§ **TASK DETAILS**
Filter the entries for the word "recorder". Copy each line that has it.

[[ INFORMATION GIVEN, beginning ]]

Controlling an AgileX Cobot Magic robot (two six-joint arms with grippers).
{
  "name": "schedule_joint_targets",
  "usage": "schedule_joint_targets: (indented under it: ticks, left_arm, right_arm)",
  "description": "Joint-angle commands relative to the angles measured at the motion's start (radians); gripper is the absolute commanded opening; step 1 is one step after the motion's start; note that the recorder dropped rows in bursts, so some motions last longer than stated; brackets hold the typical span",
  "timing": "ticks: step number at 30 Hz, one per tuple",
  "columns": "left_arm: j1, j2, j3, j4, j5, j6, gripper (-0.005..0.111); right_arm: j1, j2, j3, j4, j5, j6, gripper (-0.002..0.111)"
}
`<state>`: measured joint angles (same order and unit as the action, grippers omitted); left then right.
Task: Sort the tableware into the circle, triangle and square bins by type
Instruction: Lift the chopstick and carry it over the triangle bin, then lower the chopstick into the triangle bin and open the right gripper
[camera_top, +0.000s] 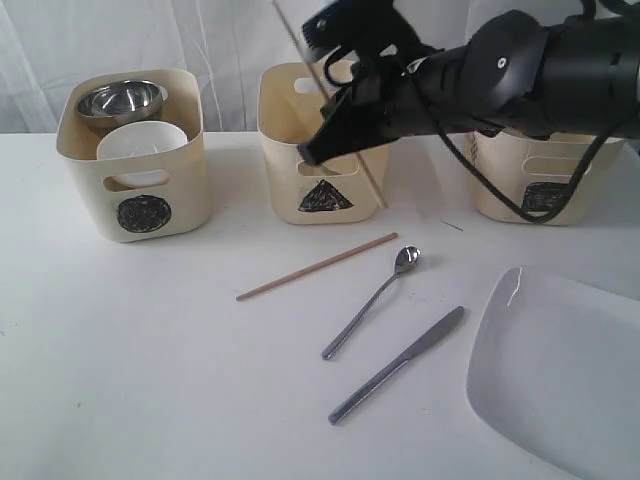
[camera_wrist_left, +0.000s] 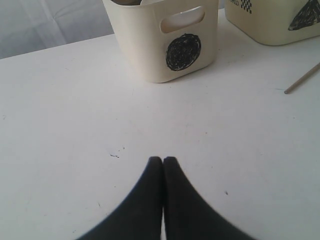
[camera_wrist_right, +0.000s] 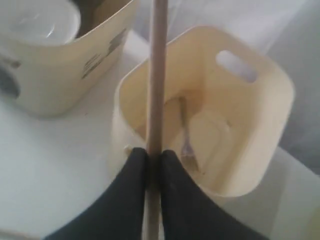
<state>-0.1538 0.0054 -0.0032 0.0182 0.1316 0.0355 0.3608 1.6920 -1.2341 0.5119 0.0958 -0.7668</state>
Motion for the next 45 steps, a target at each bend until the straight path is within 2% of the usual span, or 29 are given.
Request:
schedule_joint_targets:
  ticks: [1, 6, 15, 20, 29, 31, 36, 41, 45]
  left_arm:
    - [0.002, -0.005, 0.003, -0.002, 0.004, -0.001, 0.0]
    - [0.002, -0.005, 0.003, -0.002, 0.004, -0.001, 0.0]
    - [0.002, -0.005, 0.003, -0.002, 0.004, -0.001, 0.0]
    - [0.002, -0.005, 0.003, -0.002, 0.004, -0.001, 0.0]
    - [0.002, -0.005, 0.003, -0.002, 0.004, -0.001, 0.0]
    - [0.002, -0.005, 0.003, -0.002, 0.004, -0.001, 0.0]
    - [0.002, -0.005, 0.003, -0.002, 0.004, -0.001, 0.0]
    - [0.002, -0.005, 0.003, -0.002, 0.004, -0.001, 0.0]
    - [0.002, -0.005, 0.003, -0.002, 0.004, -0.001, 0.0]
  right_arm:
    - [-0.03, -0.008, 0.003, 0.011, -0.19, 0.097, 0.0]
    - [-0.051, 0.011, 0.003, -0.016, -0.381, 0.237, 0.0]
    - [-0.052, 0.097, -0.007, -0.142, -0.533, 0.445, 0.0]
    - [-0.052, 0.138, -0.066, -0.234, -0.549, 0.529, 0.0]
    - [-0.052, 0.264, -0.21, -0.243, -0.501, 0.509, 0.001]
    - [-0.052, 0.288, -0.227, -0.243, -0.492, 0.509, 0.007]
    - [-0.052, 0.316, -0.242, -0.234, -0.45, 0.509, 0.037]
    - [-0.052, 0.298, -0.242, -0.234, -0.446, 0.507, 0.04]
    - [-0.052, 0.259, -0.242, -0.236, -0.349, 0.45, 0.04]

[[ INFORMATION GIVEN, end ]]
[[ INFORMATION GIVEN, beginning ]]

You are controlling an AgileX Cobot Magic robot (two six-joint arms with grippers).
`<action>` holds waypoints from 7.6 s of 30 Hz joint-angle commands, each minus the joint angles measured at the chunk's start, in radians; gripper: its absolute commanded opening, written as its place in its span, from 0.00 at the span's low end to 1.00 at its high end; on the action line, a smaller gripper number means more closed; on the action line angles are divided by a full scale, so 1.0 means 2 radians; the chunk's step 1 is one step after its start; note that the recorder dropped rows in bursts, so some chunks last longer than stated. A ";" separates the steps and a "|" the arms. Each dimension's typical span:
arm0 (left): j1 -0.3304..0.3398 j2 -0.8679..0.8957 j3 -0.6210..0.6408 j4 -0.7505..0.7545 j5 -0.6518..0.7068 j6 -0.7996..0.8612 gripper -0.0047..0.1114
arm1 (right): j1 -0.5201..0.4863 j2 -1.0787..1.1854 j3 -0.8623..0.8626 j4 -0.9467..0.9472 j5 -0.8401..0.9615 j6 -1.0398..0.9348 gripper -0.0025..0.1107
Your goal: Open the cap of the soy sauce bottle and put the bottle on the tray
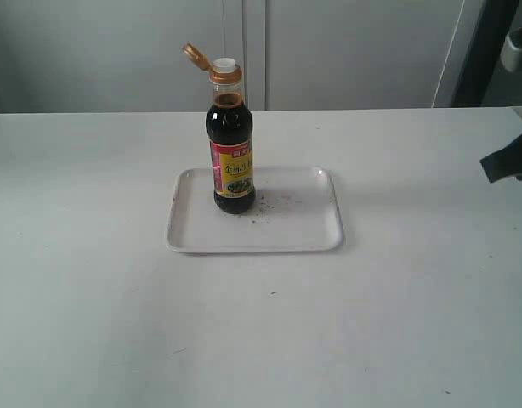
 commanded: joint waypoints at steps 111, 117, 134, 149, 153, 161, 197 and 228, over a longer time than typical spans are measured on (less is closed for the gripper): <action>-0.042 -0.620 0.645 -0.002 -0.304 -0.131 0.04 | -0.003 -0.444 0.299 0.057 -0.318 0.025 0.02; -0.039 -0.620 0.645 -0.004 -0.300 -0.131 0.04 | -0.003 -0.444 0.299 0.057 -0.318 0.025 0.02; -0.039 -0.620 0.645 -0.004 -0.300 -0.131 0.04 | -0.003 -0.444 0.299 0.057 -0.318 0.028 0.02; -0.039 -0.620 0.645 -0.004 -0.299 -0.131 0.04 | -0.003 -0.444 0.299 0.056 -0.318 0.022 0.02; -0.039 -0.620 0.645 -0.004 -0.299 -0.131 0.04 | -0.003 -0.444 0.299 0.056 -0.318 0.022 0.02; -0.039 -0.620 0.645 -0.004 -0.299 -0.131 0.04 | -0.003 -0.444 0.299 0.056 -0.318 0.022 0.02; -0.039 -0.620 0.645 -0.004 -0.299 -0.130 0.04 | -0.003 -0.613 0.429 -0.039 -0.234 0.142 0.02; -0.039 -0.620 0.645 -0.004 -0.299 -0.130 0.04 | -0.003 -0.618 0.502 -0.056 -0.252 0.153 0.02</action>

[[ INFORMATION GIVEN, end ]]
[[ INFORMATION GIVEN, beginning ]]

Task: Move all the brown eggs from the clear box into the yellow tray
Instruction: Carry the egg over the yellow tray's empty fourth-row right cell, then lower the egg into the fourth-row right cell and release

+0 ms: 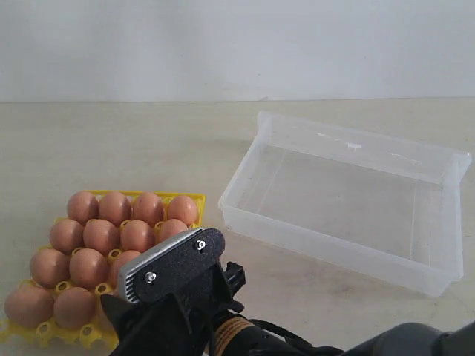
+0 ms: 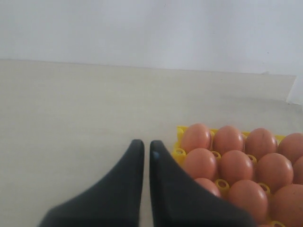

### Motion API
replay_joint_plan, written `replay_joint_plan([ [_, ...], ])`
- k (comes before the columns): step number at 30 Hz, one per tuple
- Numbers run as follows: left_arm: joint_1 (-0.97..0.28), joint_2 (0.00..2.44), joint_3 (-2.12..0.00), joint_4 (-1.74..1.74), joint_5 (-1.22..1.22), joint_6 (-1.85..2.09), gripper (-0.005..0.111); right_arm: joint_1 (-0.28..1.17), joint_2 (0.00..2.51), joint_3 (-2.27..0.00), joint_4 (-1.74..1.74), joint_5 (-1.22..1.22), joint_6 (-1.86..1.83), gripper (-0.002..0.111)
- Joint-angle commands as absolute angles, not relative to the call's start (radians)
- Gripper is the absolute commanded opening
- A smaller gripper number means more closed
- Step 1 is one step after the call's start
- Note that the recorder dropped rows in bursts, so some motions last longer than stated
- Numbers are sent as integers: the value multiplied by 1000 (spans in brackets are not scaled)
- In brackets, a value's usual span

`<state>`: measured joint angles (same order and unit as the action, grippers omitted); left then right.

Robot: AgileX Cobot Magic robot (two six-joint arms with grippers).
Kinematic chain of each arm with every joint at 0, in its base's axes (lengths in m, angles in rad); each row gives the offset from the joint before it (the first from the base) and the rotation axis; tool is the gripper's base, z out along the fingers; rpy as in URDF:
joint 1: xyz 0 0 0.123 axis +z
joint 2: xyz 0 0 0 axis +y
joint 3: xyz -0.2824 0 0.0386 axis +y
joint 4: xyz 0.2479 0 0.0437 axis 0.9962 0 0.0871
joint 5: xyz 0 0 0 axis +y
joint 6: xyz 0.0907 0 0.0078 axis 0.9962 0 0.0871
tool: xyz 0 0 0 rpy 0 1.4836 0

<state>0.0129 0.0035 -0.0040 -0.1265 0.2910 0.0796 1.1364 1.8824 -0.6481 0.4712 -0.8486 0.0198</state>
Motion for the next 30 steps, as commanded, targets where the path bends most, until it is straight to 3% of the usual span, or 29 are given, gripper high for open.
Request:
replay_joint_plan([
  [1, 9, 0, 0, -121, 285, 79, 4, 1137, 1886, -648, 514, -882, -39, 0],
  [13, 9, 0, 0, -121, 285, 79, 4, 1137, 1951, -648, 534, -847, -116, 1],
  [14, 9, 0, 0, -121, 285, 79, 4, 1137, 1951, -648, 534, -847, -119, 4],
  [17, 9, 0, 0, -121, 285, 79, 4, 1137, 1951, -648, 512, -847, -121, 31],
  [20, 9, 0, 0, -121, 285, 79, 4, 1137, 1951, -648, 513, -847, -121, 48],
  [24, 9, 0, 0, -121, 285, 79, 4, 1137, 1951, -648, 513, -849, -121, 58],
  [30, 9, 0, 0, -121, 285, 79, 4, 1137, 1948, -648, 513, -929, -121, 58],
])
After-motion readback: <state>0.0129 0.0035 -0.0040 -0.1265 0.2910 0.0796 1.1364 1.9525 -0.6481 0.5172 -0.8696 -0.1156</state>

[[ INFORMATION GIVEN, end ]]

§ **SOLUTION TO THE PROBLEM**
  "description": "Joint-angle commands relative to the angles measured at the motion's start (radians); gripper is the absolute commanded opening; step 1 is one step after the motion's start; note that the recorder dropped rows in bursts, so some motions last longer than stated; brackets hold the typical span",
`<action>` holds waypoints from 7.6 s of 30 Hz joint-angle commands, each minus the joint angles measured at the chunk's start, in radians; gripper: its absolute commanded opening, written as its place in its span, from 0.00 at the span's low end to 1.00 at its high end; on the action line, a smaller gripper number means more closed; on the action line angles are divided by a full scale, so 1.0 means 2 radians; the chunk's step 1 is one step after its start; note that the recorder dropped rows in bursts, so some chunks last longer than stated. A ";" separates the steps and a "|" the arms. Each dimension's typical span:
- Note that the recorder dropped rows in bursts, so some motions last longer than stated

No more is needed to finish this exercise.